Stop words are words that carry no significant value or meaning in search queries and natural language processing text analytics. These words are filtered out because they contain unnecessary information. The most common words in a language are often stop words – such as “the” and “be” – but there is no standard for stop word lists to adhere to. In fact, Stratifyd does not use stop word lists by default in order to support phrase searching.
Any list of words can be chosen as stop words depending on the purpose of your analysis. Stratifyd’s use of pointwise-mutual-information (PMI) limits the effects of typical would-be stop words since their PMI scores are very low. Nevertheless, you are given the option to upload a list of stop words to train the system for specific analyses.

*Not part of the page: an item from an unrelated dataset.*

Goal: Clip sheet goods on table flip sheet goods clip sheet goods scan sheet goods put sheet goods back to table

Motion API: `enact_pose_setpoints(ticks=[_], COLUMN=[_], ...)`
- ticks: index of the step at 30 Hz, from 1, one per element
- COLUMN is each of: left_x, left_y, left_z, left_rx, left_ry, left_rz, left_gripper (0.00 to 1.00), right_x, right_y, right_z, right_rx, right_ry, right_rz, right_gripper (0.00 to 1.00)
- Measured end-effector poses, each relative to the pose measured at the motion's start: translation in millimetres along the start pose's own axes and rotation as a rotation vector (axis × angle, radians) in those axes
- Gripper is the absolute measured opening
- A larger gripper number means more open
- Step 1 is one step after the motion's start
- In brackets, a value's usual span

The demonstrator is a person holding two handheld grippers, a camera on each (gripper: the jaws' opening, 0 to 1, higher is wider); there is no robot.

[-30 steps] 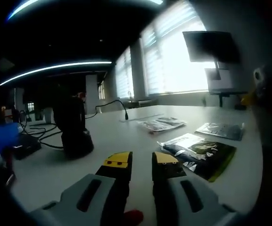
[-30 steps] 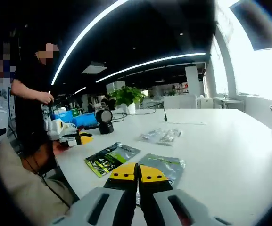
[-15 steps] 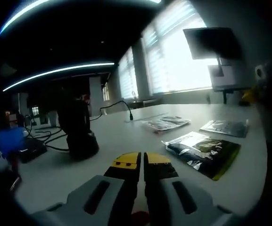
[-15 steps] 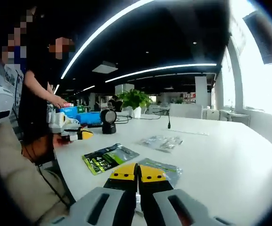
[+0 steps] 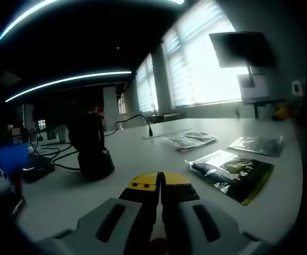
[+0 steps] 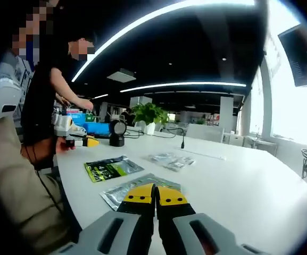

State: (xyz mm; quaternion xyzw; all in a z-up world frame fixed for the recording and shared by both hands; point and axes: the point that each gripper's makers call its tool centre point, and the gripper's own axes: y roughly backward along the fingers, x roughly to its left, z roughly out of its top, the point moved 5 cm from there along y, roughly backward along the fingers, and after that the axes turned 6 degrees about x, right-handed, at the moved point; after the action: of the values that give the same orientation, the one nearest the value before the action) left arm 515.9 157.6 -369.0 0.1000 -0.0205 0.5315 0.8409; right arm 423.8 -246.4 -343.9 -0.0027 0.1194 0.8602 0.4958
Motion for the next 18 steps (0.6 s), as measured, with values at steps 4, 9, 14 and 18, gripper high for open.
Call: enact_pose_setpoints(ticks=[4, 9, 14, 18], left_x=[-1.4, -2.2, -1.7, -1.4], left_y=[-1, -1, 0, -1], left_z=[-1.0, -1.5, 0.1, -0.7], left_rx=[0.009, 0.011, -0.001, 0.003], left_ry=[-0.004, -0.008, 0.008, 0.013], left_rz=[-0.003, -0.005, -0.007, -0.009], left_gripper=[0.00, 0.00, 0.00, 0.00], right_x=[-6, -15, -23, -25], right_y=[0, -4, -3, -4], right_z=[-6.4, -15.1, -20.5, -25.0], right_rx=[-0.010, 0.007, 0.005, -0.003], right_ry=[-0.020, -0.050, -0.039, -0.043], right_rz=[0.010, -0.003, -0.032, -0.031], right_gripper=[0.00, 0.00, 0.00, 0.00])
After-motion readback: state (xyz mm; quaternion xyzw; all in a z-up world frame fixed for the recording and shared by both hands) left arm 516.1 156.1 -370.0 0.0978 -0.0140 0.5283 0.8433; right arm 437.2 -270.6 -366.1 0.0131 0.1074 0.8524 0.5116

Uploading a Stop Word List
- Click on the advanced tab in the main Stratifyd screen after log-in.
- Select stopwords
- Click on an existing list to edit, otherwise, click the + icon in the bottom right corner.
- Give your stop word list a title.
You can type a list of stop words in the prompt’s text box separated by commoas or you can upload a comma-separated file containing your desired stop words.
- Click save
- You can share your stop word lists with team members by clicking the blue sharing icon on the lexicon’s widget.
Stopwords also have version control, enabling you to test out which stopwords lists are working the best for your analyses.
How to Apply a Stop Word List
- To apply a stop word list to a dataset, open the data manager menu in the dashboard.
- Click Reprocess to bring up the data connector window.
- Select Advanced Options.
- Select the Stopwords option.
- Choose your stopword list and version
- Click apply
How to Tune Your Analysis
You can tune your analysis by adding stopwords directly from your dashboard widgets.
- Click the Tune Analysis icon in the data manager panel.
- Click on N-grams displayed in your widgets to add them as stopwords to the dataset.
We recommend using the bigram list in the Semantic Topics widget for tuning analyses. Simply go through the top terms in your list and strikeout any bigrams that appear to be junk or unhelpful in your analysis
- Reprocess the dashboard by clicking Submit when you are finished tuning datasets.